= The task =
In the material below, find each line with the string "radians" and copy it.

◇ ◇ ◇

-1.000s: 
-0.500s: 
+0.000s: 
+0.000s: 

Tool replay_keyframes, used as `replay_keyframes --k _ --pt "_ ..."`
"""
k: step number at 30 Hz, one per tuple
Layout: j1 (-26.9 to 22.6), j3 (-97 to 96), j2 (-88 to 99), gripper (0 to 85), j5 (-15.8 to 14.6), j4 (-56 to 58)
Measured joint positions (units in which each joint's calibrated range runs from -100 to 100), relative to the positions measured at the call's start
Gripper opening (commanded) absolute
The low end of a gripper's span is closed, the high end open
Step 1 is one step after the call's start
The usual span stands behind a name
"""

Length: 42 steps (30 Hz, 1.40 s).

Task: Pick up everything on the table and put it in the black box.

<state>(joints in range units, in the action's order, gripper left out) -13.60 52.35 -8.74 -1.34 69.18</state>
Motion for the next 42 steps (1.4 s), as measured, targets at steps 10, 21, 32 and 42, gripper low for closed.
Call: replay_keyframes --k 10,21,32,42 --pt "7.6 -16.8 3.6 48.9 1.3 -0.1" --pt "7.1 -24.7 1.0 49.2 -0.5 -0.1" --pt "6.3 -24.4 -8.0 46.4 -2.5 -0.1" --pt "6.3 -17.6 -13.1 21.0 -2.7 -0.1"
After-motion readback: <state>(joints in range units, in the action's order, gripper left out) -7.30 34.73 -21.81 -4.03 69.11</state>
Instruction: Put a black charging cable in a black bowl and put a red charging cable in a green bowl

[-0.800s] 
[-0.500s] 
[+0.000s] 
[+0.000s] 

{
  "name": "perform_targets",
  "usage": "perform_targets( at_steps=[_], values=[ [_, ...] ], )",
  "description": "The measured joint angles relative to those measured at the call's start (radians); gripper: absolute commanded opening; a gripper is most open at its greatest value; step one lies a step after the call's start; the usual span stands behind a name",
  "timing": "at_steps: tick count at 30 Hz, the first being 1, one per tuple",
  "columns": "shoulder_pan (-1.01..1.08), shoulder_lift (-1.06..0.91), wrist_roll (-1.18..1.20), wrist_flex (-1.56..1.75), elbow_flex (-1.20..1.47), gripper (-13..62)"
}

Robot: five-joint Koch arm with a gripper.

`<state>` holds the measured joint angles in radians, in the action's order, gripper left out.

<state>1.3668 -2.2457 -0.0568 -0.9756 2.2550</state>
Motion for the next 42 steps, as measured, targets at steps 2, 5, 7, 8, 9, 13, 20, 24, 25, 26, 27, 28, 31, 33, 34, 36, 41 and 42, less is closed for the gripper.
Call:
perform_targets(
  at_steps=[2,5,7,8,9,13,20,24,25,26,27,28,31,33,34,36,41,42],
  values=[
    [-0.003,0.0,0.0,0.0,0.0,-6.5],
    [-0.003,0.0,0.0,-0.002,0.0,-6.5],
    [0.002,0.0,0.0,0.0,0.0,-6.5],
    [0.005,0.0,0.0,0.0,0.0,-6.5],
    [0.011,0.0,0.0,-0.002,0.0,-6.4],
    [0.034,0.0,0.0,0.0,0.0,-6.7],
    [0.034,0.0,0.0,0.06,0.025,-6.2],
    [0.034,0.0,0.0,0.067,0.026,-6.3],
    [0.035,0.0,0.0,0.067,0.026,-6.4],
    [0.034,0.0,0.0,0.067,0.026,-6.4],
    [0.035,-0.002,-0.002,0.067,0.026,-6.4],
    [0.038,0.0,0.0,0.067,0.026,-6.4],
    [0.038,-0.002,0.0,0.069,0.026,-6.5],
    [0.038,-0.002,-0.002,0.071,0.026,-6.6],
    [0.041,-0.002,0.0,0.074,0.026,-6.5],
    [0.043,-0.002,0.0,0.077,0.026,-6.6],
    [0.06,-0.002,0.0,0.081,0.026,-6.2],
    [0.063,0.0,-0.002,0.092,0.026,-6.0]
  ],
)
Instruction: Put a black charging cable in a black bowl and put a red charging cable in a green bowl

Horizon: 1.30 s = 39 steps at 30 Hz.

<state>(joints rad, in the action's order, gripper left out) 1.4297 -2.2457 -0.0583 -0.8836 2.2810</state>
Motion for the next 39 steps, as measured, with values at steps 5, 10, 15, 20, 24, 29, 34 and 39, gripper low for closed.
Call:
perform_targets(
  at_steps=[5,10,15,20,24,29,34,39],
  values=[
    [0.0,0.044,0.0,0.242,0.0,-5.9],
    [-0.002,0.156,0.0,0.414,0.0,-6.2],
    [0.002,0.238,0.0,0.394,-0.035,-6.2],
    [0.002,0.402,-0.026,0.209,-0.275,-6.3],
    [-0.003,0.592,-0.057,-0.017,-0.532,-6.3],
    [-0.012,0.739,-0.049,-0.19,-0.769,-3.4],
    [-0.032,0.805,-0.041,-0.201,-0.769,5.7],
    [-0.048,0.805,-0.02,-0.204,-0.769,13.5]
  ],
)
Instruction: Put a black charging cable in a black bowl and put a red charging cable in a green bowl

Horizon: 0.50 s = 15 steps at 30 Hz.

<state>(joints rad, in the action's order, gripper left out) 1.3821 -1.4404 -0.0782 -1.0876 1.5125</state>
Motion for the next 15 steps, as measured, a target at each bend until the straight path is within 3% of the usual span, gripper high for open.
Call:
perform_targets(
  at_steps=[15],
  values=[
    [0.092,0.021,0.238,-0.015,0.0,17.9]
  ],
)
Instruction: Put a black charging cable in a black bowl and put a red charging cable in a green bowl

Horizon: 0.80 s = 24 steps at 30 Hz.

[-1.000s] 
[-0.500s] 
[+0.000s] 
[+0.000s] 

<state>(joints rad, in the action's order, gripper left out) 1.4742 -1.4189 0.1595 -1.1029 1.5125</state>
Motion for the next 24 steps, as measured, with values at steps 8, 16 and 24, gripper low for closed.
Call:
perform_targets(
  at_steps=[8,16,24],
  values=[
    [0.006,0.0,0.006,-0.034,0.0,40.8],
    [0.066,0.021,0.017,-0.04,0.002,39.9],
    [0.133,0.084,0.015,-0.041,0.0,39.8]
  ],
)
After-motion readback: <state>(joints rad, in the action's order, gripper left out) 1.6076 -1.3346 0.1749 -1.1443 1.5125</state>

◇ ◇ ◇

= Exercise solution =
  "description": "The measured joint angles relative to those measured at the call's start (radians); gripper: absolute commanded opening; a gripper is most open at its greatest value; step one lies a step after the call's start; the usual span stands behind a name",
`<state>` holds the measured joint angles in radians, in the action's order, gripper left out.

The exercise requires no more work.